Editor: Re: “Two years in jail for killer of Kwantlen elder” (The Times, April 2).
My community has endured a great many atrocities since Simon Fraser first plied the waters in our unceded territories in what is now called the Fraser River. We have endured colonialism, smallpox epidemics, abject racism, abject poverty, residential schools, segregation, cultural genocide, loss of land, loss of language, and many years of adverse phenomenons that have always stacked the odds against us.
We have strived to become an equitable and strong entity in the growing communities in which our lands have been enveloped, and we have a self-determined vision we carry and assert for ourselves.
Despite these adversities, and engrained within that rubric, we must contend with our adversaries as well. These include ignorant media, an unco-operative government structure, and misinformation about who we are, which has been given to society by our education systems inter-generationally. Then we deal with everyday ignorance on top of all that.

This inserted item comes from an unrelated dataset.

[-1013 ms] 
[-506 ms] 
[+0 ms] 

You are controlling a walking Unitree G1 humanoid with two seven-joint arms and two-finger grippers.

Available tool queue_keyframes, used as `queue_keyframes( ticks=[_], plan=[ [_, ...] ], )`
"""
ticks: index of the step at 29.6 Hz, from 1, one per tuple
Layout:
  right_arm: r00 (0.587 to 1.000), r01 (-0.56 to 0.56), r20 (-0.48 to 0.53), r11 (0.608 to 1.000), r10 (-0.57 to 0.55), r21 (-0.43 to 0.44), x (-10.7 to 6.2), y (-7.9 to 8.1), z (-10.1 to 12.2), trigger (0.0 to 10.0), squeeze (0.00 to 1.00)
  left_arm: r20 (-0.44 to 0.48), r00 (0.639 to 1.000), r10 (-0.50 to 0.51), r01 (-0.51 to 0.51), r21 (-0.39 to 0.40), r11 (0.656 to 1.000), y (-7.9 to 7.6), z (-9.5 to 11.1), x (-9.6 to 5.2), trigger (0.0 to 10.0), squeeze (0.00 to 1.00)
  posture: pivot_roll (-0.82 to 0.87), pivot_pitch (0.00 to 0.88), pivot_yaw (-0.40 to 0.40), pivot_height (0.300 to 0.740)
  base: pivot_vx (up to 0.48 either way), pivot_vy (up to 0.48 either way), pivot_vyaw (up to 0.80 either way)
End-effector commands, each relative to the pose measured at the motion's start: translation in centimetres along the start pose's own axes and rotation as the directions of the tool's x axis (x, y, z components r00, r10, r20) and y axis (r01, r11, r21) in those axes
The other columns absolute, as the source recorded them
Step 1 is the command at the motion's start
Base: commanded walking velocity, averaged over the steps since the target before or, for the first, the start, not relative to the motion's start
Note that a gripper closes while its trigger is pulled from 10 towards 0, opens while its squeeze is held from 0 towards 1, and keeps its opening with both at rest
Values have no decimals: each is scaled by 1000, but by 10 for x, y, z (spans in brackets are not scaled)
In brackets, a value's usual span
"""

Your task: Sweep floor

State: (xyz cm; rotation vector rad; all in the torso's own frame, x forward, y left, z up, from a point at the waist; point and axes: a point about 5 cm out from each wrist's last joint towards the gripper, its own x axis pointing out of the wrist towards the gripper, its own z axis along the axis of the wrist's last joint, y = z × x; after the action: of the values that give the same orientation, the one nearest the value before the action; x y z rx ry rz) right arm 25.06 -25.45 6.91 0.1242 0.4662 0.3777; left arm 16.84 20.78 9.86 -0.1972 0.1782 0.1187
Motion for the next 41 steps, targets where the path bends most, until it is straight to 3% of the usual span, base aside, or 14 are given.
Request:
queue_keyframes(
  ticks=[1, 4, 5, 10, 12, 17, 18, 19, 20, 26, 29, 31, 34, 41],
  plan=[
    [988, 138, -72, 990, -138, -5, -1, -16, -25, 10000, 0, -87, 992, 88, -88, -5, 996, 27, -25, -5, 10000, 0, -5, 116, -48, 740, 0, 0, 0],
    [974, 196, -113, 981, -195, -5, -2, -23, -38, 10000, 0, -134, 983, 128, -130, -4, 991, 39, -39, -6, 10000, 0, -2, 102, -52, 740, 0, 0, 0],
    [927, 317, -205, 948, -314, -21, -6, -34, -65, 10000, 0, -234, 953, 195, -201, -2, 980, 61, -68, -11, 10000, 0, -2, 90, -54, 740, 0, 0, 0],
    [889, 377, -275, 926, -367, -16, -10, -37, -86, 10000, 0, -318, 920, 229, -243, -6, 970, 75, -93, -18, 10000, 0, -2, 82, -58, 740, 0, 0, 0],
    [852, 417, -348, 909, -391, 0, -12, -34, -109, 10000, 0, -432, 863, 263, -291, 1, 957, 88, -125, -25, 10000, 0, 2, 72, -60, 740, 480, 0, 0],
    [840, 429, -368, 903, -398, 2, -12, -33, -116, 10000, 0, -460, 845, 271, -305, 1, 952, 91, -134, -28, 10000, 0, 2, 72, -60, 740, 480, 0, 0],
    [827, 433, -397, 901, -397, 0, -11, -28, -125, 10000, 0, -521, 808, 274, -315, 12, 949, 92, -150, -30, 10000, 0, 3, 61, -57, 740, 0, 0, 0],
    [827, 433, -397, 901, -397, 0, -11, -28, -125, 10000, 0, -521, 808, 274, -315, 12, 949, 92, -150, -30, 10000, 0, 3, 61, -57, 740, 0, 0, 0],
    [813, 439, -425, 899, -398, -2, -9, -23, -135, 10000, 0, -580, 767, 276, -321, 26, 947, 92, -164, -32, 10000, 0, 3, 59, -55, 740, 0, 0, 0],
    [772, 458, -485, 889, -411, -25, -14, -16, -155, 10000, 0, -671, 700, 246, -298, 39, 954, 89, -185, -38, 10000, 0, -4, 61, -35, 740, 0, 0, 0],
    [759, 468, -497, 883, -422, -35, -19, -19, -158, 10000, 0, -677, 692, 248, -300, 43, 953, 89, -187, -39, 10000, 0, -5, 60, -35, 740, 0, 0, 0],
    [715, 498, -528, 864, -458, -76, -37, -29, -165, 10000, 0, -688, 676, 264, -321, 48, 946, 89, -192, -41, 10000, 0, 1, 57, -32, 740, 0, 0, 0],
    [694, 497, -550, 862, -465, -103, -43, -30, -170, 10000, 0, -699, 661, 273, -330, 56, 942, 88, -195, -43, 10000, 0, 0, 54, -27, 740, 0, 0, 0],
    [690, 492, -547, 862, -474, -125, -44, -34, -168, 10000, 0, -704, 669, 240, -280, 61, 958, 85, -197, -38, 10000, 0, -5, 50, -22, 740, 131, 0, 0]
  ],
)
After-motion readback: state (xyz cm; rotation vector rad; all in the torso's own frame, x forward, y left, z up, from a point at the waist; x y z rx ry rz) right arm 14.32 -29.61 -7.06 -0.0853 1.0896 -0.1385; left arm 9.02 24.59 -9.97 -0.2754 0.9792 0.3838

We as a community have made great strides in the last 217 years. We have overcome a great deal of external environmental impacts and are doing a fair amount of work in our local schools at the forefront of education, in the arts and in the environment. We have made impacts as a sustainable economic model and have formed good governance. We pride ourselves a great deal on how good our working relationships with community partners have become over the years.
Believe me when I tell you, it hasn’t been given to us. We have worked hard for every ounce of respect that we carry with us, and we will never again let external influences take us down a notch.
The article written about our dearly departed member of our family and the circumstances leading up to his death do not iterate that strength and resilience in any way. The articles published by our local newspapers will only serve as a refuge for further ignorance and misunderstanding of the beauty and marvel that is the Kwantlen family.
Addictions affect all levels of society and are by no means relegated to the time and place depicted in the article. It’s a problem everywhere. Our challenge is to face it and make a better tomorrow for our youth, so we may never have to endure a tragedy like this ever again.
I am standing strong with my Kwantlen family and will encourage every single person in my community to see ourselves as nothing less than as exemplars of fortitude and resilience. We are a peaceful, safe, and loving community despite this tragedy. We will continue to thrive and overcome the onslaught of violence in our homes — here and anywhere else violence finds respite in this ever- growing and changing place we call home.